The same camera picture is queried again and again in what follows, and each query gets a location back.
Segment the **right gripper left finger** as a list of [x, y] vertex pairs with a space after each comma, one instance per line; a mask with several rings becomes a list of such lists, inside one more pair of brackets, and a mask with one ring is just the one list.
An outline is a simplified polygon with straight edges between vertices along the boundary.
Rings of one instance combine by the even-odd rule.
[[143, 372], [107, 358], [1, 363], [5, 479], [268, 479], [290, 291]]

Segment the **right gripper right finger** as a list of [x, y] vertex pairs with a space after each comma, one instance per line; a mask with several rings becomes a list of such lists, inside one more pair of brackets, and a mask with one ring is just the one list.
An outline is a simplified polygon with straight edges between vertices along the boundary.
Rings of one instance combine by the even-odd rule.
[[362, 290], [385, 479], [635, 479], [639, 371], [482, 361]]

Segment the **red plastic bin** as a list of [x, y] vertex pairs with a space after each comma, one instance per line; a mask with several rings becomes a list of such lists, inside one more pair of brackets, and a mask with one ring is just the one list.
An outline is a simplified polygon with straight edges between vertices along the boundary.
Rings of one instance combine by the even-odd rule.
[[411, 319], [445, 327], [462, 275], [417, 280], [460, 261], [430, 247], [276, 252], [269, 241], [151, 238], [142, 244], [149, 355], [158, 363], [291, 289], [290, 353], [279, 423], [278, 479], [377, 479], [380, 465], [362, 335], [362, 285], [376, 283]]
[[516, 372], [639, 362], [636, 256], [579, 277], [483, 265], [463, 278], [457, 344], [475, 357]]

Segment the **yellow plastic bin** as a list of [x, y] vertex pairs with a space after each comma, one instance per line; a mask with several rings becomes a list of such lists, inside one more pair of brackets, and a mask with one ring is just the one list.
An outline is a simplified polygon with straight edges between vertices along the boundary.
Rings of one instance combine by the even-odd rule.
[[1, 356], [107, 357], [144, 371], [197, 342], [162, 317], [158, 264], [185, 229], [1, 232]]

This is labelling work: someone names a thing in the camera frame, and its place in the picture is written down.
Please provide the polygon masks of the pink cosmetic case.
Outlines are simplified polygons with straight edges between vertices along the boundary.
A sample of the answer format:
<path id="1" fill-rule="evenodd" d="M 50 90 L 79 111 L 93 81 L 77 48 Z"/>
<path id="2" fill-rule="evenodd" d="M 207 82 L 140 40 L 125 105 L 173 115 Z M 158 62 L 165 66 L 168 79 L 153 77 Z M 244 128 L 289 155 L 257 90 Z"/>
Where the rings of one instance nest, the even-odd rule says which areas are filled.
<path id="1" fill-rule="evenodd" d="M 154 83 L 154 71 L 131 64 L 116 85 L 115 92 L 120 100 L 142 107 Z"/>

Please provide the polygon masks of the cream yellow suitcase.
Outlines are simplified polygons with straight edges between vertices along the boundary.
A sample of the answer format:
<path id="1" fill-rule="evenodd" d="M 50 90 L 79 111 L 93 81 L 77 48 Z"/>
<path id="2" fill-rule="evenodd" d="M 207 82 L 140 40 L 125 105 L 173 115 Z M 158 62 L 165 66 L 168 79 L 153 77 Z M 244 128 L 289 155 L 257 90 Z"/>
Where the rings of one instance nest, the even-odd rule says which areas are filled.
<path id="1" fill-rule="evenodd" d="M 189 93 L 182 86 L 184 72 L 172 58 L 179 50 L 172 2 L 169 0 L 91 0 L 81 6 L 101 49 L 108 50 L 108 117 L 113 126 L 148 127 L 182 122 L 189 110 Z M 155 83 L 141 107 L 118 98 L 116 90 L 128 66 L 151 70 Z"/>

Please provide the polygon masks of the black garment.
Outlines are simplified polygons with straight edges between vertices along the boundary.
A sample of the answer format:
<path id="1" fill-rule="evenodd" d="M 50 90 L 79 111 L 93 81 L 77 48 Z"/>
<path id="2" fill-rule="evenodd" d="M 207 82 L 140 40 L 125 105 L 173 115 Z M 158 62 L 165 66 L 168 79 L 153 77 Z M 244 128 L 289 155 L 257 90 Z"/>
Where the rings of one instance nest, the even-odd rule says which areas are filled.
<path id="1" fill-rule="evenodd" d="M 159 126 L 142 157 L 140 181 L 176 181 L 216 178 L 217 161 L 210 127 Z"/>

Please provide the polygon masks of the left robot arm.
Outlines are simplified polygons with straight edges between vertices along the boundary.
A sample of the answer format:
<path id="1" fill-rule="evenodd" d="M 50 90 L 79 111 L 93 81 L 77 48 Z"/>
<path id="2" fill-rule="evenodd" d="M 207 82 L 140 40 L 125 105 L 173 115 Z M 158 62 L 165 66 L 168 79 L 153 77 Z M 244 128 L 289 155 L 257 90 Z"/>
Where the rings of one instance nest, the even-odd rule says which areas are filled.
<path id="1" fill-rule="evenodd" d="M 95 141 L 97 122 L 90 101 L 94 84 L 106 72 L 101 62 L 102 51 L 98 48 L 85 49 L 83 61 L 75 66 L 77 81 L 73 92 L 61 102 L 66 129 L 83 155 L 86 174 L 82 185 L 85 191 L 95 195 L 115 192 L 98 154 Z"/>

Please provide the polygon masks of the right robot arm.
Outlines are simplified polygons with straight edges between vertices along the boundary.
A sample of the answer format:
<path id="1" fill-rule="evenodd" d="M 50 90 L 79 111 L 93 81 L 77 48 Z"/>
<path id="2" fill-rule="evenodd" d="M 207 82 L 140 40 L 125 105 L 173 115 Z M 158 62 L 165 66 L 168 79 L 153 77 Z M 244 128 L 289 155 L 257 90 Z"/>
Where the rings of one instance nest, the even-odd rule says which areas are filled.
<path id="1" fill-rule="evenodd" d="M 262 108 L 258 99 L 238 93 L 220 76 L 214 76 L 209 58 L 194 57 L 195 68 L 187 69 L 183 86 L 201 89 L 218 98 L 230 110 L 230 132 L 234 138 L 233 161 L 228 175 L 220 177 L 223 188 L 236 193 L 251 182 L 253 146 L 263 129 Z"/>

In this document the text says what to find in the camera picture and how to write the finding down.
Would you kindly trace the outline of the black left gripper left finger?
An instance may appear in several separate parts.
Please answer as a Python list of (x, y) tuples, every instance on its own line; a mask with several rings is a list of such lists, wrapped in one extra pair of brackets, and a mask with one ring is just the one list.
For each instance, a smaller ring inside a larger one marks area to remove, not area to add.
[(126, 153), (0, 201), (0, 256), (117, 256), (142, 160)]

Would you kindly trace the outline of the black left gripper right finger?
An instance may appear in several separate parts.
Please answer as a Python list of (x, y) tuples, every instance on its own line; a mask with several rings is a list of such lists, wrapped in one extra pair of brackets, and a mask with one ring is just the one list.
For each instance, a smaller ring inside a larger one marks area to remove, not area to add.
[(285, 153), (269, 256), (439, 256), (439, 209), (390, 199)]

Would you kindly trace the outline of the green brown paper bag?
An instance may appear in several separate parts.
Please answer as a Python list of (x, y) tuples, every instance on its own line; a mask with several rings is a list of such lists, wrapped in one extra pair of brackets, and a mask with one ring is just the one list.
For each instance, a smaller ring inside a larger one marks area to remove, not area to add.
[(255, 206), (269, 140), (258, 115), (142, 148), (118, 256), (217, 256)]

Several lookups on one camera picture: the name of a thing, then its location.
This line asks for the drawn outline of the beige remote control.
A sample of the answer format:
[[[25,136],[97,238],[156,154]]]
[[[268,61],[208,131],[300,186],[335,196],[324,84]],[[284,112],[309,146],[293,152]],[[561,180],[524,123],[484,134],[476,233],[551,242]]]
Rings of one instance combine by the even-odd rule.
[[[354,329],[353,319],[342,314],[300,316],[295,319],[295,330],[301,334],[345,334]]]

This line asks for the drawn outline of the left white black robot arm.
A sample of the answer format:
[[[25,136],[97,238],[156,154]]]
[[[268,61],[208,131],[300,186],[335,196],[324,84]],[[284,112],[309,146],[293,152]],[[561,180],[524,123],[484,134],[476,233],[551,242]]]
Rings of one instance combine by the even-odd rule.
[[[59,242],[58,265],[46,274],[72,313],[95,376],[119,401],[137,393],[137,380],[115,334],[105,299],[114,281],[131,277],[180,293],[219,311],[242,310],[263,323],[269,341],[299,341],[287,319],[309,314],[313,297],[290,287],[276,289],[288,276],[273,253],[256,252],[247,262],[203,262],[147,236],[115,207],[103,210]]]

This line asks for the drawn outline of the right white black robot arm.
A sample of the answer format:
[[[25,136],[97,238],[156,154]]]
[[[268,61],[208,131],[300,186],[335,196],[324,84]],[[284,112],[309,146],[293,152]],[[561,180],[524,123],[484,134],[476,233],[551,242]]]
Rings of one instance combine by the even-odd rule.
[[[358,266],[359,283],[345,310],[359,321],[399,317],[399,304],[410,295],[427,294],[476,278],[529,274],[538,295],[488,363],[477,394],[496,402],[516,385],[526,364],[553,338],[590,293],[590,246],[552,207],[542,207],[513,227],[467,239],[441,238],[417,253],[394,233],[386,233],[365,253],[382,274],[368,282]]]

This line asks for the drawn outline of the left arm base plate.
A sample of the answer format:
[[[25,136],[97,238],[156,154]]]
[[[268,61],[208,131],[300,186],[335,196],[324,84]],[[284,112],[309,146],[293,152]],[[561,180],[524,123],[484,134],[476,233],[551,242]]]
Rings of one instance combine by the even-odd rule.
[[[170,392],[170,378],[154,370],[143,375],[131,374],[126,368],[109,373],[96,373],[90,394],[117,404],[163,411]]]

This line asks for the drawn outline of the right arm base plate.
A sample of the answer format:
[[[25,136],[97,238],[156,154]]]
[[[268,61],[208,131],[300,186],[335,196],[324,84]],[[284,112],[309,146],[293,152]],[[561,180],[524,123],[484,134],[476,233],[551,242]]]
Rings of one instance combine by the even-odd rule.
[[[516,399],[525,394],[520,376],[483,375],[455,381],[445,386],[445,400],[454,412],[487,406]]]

#####

■ **Work item**
Return only the lines between the one holding "This line asks for the drawn outline of the left white" and the one holding "This line asks for the drawn outline of the right white", inclusive, exactly as they appear above.

■ **Exercise answer**
This line asks for the drawn outline of the left white black robot arm.
A sample of the answer format:
[[[25,136],[97,238],[156,154]]]
[[[268,61],[208,131],[300,186],[335,196],[324,84]],[[284,112],[309,146],[293,152]],[[561,180],[524,123],[484,134],[476,233],[551,242]]]
Rings of one instance combine by the even-odd rule.
[[[59,242],[58,265],[46,274],[72,313],[95,376],[119,401],[137,393],[137,380],[115,334],[105,299],[114,281],[131,277],[180,293],[219,311],[242,310],[263,323],[269,341],[299,341],[287,319],[309,314],[313,297],[290,287],[276,289],[288,276],[273,253],[256,252],[247,262],[203,262],[147,236],[115,207],[103,210]]]

This line asks for the drawn outline of the right white black robot arm.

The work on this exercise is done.